*** Block opens ***
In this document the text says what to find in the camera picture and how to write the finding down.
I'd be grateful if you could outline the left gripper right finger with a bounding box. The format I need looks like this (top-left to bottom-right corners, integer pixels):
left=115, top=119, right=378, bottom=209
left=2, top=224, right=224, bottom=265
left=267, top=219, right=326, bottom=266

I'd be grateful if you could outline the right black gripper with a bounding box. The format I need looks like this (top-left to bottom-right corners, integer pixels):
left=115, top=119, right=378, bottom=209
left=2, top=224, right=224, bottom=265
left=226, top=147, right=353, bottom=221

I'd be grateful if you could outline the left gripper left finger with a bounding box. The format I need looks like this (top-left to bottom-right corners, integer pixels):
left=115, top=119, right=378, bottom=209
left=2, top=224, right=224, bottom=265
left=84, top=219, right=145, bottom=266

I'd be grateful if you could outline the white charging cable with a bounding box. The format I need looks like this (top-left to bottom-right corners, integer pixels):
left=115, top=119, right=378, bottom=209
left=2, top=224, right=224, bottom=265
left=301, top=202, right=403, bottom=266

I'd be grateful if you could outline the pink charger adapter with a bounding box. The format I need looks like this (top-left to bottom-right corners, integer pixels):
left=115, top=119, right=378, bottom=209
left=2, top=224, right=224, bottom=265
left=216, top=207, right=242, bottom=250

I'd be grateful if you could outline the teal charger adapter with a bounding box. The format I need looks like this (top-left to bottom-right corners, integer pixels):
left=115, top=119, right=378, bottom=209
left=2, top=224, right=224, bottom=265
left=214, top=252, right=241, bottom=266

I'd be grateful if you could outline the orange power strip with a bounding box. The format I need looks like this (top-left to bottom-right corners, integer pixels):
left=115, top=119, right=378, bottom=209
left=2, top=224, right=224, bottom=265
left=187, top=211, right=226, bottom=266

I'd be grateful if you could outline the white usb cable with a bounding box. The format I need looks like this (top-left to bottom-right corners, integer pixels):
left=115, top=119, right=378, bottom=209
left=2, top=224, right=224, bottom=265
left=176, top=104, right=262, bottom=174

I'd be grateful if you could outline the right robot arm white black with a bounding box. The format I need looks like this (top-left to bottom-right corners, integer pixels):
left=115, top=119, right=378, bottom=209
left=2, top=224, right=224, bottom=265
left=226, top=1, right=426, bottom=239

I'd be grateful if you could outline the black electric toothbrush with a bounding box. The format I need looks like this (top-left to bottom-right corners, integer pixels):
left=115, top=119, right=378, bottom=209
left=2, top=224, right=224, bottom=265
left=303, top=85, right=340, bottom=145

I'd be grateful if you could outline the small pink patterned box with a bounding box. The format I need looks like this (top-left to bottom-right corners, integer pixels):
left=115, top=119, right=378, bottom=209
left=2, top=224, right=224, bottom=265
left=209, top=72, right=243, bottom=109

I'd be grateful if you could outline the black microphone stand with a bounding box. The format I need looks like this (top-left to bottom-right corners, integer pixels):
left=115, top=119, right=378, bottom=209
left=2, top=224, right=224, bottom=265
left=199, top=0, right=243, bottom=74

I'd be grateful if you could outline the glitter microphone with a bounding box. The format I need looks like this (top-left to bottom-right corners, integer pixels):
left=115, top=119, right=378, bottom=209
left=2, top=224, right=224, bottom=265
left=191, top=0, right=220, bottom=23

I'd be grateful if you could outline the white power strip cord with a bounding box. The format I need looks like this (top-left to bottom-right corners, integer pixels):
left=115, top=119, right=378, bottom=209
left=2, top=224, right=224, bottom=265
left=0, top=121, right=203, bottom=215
*** Block closes ***
_YOUR INSTRUCTIONS_
Write out exactly the lines that fall from the line with "I'd be grateful if you could outline the white usb" to the line with "I'd be grateful if you could outline the white power" in the records above, keeping both ends.

_ANSWER TO THIS TASK_
I'd be grateful if you could outline the white usb cable with a bounding box. The format I need looks like this (top-left to bottom-right corners, integer pixels):
left=115, top=119, right=378, bottom=209
left=2, top=224, right=224, bottom=265
left=176, top=104, right=262, bottom=174

I'd be grateful if you could outline the right robot arm white black with a bounding box. The format I need looks like this (top-left to bottom-right corners, integer pixels):
left=115, top=119, right=378, bottom=209
left=2, top=224, right=224, bottom=265
left=226, top=1, right=426, bottom=239

I'd be grateful if you could outline the black electric toothbrush with a bounding box. The format I need looks like this (top-left to bottom-right corners, integer pixels):
left=115, top=119, right=378, bottom=209
left=2, top=224, right=224, bottom=265
left=303, top=85, right=340, bottom=145

I'd be grateful if you could outline the small pink patterned box with a bounding box. The format I need looks like this (top-left to bottom-right corners, integer pixels):
left=115, top=119, right=378, bottom=209
left=2, top=224, right=224, bottom=265
left=209, top=72, right=243, bottom=109

I'd be grateful if you could outline the black microphone stand with a bounding box. The format I need looks like this (top-left to bottom-right corners, integer pixels):
left=115, top=119, right=378, bottom=209
left=2, top=224, right=224, bottom=265
left=199, top=0, right=243, bottom=74

I'd be grateful if you could outline the glitter microphone with a bounding box. The format I need looks like this (top-left to bottom-right corners, integer pixels):
left=115, top=119, right=378, bottom=209
left=2, top=224, right=224, bottom=265
left=191, top=0, right=220, bottom=23

I'd be grateful if you could outline the white power strip cord with a bounding box. The format I need looks like this (top-left to bottom-right corners, integer pixels):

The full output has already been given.